TORONTO — A 95-year-old man who has had his citizenship revoked several times for lying about his membership in a Second World War Nazi death squad has lost yet another bid to have his case revisited.
The Federal Court of Appeal dismissed the latest legal action from Helmut Oberlander, whose case dates back to the 1990s.
Courts have repeatedly ruled that Oberlander's Canadian citizenship should be revoked on the grounds that he lied about his participation in a Nazi squad responsible for the deaths of nearly 100,000 people, although there has never been any evidence that he took part in atrocities.
The latest ruling had come from Federal Court Judge Michael Phelan last September, but Oberlander alleged the judge was biased because of previous involvement in the case and took the matter to the higher court.
A three-judge panel with the Federal Court of Appeal dismissed Oberlander's motion to have his case revisited in a written decision released Thursday.
"There is a strong presumption that judges will comply with their solemn judicial oath to administer justice impartially," the decision reads.
"This presumption is not easily rebutted, particularly where the previous decision in question which forms the foundation of the bias allegation took place a decade ago, under a different legal regime, and on a different record."

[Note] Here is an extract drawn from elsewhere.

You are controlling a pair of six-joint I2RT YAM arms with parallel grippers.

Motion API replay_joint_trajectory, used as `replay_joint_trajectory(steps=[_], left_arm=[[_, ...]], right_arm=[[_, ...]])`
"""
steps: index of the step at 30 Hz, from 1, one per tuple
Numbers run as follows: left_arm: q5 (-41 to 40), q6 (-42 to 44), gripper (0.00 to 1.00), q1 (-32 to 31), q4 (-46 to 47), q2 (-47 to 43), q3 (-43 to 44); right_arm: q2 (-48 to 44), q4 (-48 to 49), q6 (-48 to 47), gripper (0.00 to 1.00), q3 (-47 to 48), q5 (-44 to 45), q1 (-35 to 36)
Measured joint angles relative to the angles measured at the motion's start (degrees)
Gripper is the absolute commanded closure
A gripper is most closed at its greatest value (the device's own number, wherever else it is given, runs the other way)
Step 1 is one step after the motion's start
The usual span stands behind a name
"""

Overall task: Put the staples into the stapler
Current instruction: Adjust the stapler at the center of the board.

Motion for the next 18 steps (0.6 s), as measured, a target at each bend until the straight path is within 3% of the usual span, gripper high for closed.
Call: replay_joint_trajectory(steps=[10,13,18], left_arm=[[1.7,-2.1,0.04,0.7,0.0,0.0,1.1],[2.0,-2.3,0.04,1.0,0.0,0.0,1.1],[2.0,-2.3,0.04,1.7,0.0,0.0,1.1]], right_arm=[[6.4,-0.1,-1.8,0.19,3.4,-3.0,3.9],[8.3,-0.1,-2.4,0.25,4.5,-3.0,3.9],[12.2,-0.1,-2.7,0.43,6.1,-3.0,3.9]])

In June 2017, the federal government revoked Oberlander's Canadian citizenship for the fourth time since the mid 1990s. In doing so, the government maintained he was complicit in war crimes by belonging to Einsatzkommando 10a, known as Ek-10a.
The Ukraine-born Oberlander, who came to Canada in 1954 and became a citizen in 1960, has long argued he was conscripted into the unit as a 17-year-old and risked execution had he tried to leave. He has insisted he acted as an interpreter and took no part in its savagery.
Phelan was asked to rule on the government's citizenship revocation decision in September 2018. He found it reasonable to strip Oberlander of his Canadian citizenship for misrepresenting his war-time activities when he immigrated.
In reaching his conclusion, Phelan said a 2000 ruling from Federal Court Judge Andrew MacKay found Oberlander to have been aware of the unit's brutality and complicit in its war crimes by acting as an interpreter.
However, Oberlander's lawyers Ronald Poulton and Barbara Jackman argued that Phelan misinterpreted MacKay's decision and was in fact leaning on his own previous ruling from 2008 — one that was upended on appeal.
"Justice Phelan sat in judgment on his own previous finding," the lawyers argued.
The Federal Court of Appeal said judges frequently need to revisit their own work, adding that the lengthy amount of time that had elapsed between Phelan's two rulings was relevant.
The judges also noted that Phelan had to rely on different legal procedures in his two rulings, since the Supreme Court had changed the test for war crimes complicity in 2013.
"The Supreme Court changed the test ... from participation or indirect complicity to complicity based on a knowing, significant, and voluntary contribution," the decision reads. "The judicial review before Phelan in 2018 involved a different legal test than that which governed in 2008."